Le flamant rose avait reçu une lettre.
C'est là qu'on a commencé. Pas de brouillon, pas de titre. Romane avait décidé que le flamant rose répondait à Lili le lapin. J'ai attrapé un stylo pour noter ce qu'elle allait dicter.
Mais avant de commencer, il y avait un problème à régler.
"Elle a pas de pouce."
Lili le lapin n'a pas de pouce. Elle ne peut donc pas tenir un stylo. Donc elle ne peut pas avoir écrit une lettre. Donc le flamant rose ne peut pas y répondre. Le raisonnement était correct.
On a conclu que Lili avait écrit avec sa baguette magique. Ça permettait d'avancer.
Romane ne pouvait pas ignorer l'incohérence. À six ans, le cerveau vérifie la logique interne des mondes qu'il connaît. Ce n'était pas de l'obstination. C'était de la rigueur.
Ce que l'IA fait quand elle "écrit"
Quand une IA génère du texte, elle ne part pas de rien. Elle a absorbé des millions de lettres, de dialogues, de romans, de messages. Et quand on lui demande d'écrire à la place d'un personnage, elle construit quelque chose qui ressemble à ce qu'on attend, à partir de tout ce qu'elle a déjà vu.
Elle ne comprend pas vraiment ce qu'elle écrit. Elle ne sait pas qui est Lili. Elle ne sait pas ce qu'un flamant rose voudrait dire à un lapin. Mais si on lui donne les informations, elle produit une lettre qui tient debout.

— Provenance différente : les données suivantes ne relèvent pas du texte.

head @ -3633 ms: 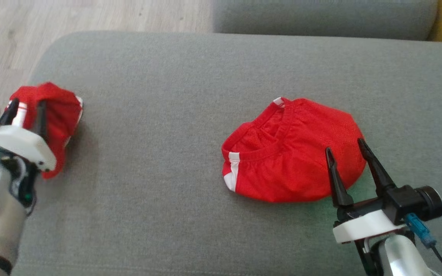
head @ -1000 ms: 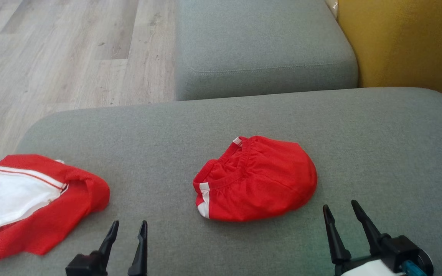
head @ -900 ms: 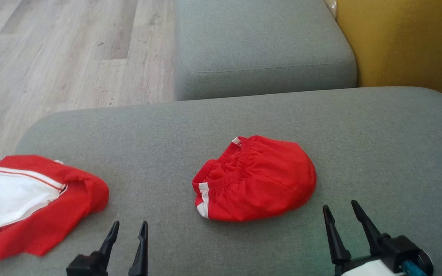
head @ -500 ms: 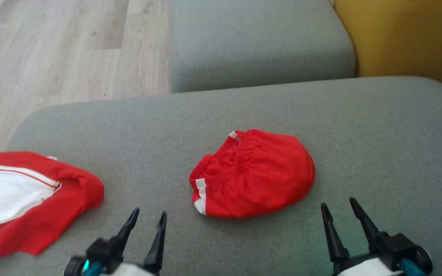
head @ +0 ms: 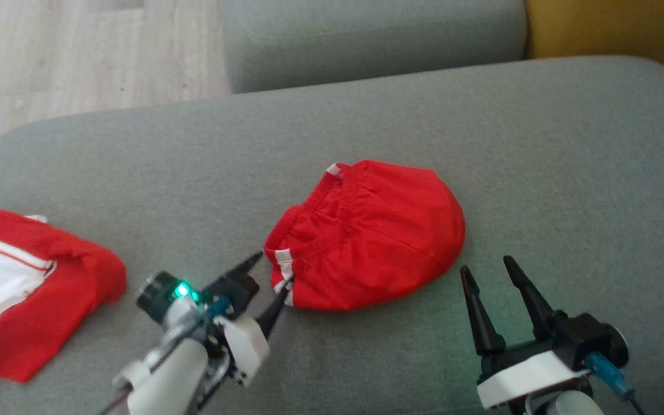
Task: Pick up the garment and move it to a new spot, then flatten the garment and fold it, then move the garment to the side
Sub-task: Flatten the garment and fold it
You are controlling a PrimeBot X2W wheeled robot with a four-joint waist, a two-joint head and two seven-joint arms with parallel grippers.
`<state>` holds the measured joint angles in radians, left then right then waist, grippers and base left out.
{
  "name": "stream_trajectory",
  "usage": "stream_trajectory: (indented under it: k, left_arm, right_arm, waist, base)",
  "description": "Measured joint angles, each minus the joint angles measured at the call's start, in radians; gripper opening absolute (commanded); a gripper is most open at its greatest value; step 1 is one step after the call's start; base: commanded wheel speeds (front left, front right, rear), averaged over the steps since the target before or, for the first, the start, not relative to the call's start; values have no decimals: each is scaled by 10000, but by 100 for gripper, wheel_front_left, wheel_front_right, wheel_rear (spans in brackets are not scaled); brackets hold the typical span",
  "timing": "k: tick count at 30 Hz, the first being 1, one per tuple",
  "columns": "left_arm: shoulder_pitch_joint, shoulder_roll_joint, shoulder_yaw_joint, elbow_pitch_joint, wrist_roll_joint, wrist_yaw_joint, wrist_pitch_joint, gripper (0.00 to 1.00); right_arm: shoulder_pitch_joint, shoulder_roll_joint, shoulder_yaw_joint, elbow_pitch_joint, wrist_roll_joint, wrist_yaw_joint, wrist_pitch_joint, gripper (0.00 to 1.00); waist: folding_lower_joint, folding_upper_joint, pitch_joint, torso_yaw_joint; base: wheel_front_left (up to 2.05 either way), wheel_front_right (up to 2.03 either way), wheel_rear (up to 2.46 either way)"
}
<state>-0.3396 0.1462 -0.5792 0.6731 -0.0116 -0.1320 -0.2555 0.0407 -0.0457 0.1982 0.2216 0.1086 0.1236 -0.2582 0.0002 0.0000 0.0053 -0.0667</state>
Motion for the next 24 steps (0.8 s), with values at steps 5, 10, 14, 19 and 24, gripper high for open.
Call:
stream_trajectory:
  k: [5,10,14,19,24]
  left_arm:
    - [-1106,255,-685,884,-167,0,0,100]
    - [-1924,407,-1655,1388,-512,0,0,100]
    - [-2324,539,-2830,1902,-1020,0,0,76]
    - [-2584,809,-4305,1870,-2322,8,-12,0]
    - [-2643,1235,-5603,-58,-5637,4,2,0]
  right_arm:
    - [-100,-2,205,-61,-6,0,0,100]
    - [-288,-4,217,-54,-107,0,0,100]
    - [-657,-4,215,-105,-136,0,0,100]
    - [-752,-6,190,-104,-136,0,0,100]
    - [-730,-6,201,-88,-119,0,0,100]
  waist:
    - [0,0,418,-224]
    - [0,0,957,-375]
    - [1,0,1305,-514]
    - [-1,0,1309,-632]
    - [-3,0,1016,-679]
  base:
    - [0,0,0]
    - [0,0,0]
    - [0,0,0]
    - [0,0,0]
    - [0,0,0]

C'est peut-être ça, la baguette magique. On ne sait pas très bien ce qui se passe à l'intérieur. Mais quelque chose sort quand même.
L'activité
On propose à l'enfant d'écrire une lettre entre deux personnages imaginaires, ou empruntés à des histoires qu'il connaît. Une lettre que ces personnages n'ont jamais vraiment écrite.
Pour démarrer, quelques exemples à voix haute suffisent : un chevalier qui écrit à son cheval, un dragon qui écrit à sa grotte, une fée qui écrit à sa baguette cassée. On montre que tout est possible et que la lettre n'a pas besoin d'être longue.
Pour les enfants qui débutent ou qui sont intimidés par la feuille blanche : on peut fonctionner à deux. L'enfant donne les idées et les mots, l'adulte écrit sous la dictée. La lettre lui appartient quand même. Les mots sont les siens.
À la fin, on peut poser la question : "Tu crois qu'une IA pourrait écrire une lettre comme celle-là ?" On laisse répondre avant d'expliquer quoi que ce soit.
Ce qui s'est vraiment passé
Romane a dicté, j'ai écrit.
La lettre était courte. Le flamant rose confirmait qu'il avait bien reçu la lettre de Lili. Il l'invitait à venir le lendemain. Et il lui demandait d'apporter un gâteau au chocolat.
Signé : le flamand.
La demande de gâteau était ferme.
La lettre du flamant rose. L'écriture est celle de Romane.
La demande de gâteau au chocolat n'était pas dans mes exemples de départ. Je m'en suis rendu compte après.
Ce qu'une IA ferait probablement : une lettre bien tournée, avec une formule de politesse au début et une à la fin. Elle ne réclamerait pas de gâteau. Elle n'y aurait pas pensé, à moins qu'on lui demande d'inclure une demande précise, ce qui change tout.
Romane, elle, savait ce que le flamant rose voulait. Elle était le flamant rose.
Pour finir
Le problème du pouce de Lili avait pris plus de temps que la lettre elle-même.
Est-ce qu'une IA aurait posé la question ? Probablement pas. Elle aurait supposé que Lili pouvait écrire, ou elle aurait ignoré le détail. Elle n'aurait pas eu de raison de s'y arrêter.
Romane n'avait pas pu ignorer le détail. Elle connaît Lili le lapin. Elle sait ce qu'elle peut faire et ce qu'elle ne peut pas faire. Et quand quelque chose ne marche pas dans la logique, elle le dit.
L'IA peut écrire la lettre. Mais elle ne saurait pas si Lili a un pouce.